### Required work:
Please repeat only these lines, exactly: the one containing "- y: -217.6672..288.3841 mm" and all that come after it in the material.

### Dataset entries:
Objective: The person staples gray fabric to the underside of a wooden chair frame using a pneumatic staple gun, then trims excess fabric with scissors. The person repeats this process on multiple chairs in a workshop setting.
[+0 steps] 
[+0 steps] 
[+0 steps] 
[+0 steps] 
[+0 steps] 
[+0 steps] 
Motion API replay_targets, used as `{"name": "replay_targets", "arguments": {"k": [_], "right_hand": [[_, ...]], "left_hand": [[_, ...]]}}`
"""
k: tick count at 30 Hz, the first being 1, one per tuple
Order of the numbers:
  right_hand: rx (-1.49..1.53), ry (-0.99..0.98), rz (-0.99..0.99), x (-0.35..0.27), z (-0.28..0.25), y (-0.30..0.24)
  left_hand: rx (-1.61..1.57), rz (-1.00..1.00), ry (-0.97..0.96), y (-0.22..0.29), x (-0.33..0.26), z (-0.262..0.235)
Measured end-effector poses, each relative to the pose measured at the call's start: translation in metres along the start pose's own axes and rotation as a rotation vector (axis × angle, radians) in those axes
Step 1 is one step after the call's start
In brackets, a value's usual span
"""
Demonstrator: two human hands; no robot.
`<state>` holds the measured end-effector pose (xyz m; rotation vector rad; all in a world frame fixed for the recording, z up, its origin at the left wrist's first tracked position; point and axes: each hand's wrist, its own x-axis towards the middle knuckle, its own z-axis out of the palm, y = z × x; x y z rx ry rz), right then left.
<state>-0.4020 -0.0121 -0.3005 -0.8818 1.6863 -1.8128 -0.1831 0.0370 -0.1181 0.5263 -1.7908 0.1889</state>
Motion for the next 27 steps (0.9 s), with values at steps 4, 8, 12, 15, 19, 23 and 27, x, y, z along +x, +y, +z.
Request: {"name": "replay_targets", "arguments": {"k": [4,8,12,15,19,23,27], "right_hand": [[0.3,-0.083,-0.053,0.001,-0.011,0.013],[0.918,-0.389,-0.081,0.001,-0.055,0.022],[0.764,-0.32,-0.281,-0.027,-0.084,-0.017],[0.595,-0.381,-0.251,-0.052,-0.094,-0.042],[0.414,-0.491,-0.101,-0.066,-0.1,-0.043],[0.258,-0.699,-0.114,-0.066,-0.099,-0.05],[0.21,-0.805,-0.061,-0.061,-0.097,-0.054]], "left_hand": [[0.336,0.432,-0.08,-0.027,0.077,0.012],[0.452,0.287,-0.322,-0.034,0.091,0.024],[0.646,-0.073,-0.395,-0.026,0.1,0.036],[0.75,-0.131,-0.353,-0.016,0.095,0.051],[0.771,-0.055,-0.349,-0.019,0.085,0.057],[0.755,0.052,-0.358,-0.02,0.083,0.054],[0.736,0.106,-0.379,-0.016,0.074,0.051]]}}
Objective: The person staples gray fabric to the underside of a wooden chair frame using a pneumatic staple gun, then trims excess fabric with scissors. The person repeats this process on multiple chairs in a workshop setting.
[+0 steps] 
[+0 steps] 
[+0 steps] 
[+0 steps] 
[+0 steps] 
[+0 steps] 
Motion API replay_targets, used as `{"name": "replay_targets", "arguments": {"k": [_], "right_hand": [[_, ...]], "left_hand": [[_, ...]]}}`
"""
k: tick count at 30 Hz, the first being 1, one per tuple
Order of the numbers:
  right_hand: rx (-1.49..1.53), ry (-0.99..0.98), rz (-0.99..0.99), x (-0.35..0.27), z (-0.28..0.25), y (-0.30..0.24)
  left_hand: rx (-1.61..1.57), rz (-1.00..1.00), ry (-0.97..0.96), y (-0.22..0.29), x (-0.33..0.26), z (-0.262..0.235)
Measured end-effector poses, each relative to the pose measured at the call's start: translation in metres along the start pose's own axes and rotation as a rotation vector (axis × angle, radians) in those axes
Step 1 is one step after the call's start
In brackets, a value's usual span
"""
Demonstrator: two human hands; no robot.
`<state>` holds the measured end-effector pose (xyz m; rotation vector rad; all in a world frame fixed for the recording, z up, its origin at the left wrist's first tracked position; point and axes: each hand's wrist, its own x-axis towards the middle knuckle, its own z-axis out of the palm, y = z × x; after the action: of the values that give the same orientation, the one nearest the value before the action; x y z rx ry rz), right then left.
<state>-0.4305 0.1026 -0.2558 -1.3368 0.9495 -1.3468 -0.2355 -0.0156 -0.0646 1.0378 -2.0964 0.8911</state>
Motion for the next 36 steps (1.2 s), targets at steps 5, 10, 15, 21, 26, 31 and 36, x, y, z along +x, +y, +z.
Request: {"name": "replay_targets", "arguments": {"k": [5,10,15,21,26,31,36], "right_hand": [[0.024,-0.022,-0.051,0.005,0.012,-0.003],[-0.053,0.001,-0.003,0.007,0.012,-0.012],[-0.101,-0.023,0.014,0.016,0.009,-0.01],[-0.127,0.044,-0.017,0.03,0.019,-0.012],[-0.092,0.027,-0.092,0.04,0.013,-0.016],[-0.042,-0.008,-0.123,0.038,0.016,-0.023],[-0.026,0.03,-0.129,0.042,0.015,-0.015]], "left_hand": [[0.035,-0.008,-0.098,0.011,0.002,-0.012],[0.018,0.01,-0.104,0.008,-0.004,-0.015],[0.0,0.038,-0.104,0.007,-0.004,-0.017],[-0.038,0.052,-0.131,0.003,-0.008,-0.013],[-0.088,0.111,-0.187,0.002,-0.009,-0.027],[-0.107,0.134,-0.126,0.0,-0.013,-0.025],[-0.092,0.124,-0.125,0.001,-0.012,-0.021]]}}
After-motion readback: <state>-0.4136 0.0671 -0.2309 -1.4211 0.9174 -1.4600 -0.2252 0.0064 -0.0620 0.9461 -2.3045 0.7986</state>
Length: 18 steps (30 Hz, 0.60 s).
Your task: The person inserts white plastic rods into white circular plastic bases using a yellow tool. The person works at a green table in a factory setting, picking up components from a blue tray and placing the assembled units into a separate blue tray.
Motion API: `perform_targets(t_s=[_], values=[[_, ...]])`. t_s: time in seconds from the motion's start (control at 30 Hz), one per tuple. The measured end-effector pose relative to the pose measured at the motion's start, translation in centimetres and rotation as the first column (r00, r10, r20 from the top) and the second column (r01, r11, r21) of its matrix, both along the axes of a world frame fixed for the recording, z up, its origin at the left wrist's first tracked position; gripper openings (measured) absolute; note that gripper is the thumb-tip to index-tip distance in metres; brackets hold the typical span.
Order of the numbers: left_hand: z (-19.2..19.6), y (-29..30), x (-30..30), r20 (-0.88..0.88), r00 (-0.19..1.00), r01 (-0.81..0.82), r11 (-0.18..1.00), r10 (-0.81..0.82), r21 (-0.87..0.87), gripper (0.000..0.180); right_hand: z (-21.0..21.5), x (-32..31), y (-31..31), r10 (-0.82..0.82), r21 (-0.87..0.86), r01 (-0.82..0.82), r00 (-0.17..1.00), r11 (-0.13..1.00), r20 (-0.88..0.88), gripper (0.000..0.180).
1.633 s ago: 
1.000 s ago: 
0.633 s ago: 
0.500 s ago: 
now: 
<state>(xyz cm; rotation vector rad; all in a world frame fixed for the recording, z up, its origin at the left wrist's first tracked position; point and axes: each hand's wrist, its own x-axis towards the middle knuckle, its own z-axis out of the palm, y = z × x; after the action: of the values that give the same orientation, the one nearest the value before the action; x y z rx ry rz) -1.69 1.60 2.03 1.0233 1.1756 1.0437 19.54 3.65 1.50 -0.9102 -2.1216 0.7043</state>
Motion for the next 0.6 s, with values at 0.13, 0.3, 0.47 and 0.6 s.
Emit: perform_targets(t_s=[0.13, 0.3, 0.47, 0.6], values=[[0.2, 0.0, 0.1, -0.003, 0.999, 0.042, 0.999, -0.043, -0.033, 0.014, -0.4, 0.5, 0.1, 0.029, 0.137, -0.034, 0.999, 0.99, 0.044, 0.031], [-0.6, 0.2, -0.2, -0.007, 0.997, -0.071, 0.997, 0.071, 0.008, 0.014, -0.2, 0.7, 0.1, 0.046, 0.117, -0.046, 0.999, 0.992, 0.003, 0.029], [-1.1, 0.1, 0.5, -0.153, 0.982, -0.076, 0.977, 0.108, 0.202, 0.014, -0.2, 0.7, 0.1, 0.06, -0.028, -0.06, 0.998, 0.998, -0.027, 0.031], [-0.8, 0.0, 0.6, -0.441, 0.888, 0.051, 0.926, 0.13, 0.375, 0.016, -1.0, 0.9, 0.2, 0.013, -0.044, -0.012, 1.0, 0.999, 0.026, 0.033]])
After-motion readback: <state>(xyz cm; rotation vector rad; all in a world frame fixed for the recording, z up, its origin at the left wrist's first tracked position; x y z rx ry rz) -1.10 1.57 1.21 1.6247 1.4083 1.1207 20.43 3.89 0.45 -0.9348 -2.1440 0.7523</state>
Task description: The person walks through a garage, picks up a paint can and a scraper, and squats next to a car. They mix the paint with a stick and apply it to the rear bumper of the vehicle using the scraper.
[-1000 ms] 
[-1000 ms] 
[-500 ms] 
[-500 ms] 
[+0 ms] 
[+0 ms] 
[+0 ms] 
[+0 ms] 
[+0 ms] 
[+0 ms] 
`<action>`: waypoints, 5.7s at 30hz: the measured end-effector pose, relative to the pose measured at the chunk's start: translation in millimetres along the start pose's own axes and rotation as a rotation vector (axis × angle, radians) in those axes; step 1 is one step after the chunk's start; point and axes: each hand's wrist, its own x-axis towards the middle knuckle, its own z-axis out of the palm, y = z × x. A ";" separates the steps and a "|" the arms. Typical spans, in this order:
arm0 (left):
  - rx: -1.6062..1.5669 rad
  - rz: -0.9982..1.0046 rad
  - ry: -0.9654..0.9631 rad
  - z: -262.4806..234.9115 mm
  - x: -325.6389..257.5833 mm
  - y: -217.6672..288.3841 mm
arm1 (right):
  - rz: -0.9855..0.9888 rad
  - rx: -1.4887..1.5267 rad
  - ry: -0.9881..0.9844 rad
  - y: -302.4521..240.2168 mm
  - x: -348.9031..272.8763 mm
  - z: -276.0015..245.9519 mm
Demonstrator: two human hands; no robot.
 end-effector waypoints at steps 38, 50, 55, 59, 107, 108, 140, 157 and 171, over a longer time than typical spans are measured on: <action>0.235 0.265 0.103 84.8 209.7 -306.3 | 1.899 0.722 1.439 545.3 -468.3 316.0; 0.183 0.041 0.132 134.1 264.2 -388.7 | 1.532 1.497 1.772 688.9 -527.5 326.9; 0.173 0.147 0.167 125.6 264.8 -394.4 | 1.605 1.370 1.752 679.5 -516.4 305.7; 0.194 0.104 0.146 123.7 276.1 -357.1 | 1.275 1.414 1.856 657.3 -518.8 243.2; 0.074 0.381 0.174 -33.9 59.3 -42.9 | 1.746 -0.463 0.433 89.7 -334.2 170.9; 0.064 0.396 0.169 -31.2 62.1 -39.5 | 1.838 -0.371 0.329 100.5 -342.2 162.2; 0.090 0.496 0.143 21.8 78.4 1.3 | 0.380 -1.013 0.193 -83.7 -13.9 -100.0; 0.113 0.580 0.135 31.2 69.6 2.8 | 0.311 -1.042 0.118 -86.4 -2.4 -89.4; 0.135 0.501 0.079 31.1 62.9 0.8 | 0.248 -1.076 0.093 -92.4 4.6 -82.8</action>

### Response below:
  - y: -217.6672..288.3841 mm
arm1 (right):
  - rz: -0.9855..0.9888 rad
  - rx: -1.4887..1.5267 rad
  - ry: -0.9881..0.9844 rad
  - y: -302.4521..240.2168 mm
  - x: -348.9031..272.8763 mm
  - z: -276.0015..245.9519 mm
Demonstrator: two human hands; no robot.
 end-effector waypoints at steps 38, 50, 55, 59, 107, 108, 140, 157 and 171, over a longer time than typical spans are measured on: <action>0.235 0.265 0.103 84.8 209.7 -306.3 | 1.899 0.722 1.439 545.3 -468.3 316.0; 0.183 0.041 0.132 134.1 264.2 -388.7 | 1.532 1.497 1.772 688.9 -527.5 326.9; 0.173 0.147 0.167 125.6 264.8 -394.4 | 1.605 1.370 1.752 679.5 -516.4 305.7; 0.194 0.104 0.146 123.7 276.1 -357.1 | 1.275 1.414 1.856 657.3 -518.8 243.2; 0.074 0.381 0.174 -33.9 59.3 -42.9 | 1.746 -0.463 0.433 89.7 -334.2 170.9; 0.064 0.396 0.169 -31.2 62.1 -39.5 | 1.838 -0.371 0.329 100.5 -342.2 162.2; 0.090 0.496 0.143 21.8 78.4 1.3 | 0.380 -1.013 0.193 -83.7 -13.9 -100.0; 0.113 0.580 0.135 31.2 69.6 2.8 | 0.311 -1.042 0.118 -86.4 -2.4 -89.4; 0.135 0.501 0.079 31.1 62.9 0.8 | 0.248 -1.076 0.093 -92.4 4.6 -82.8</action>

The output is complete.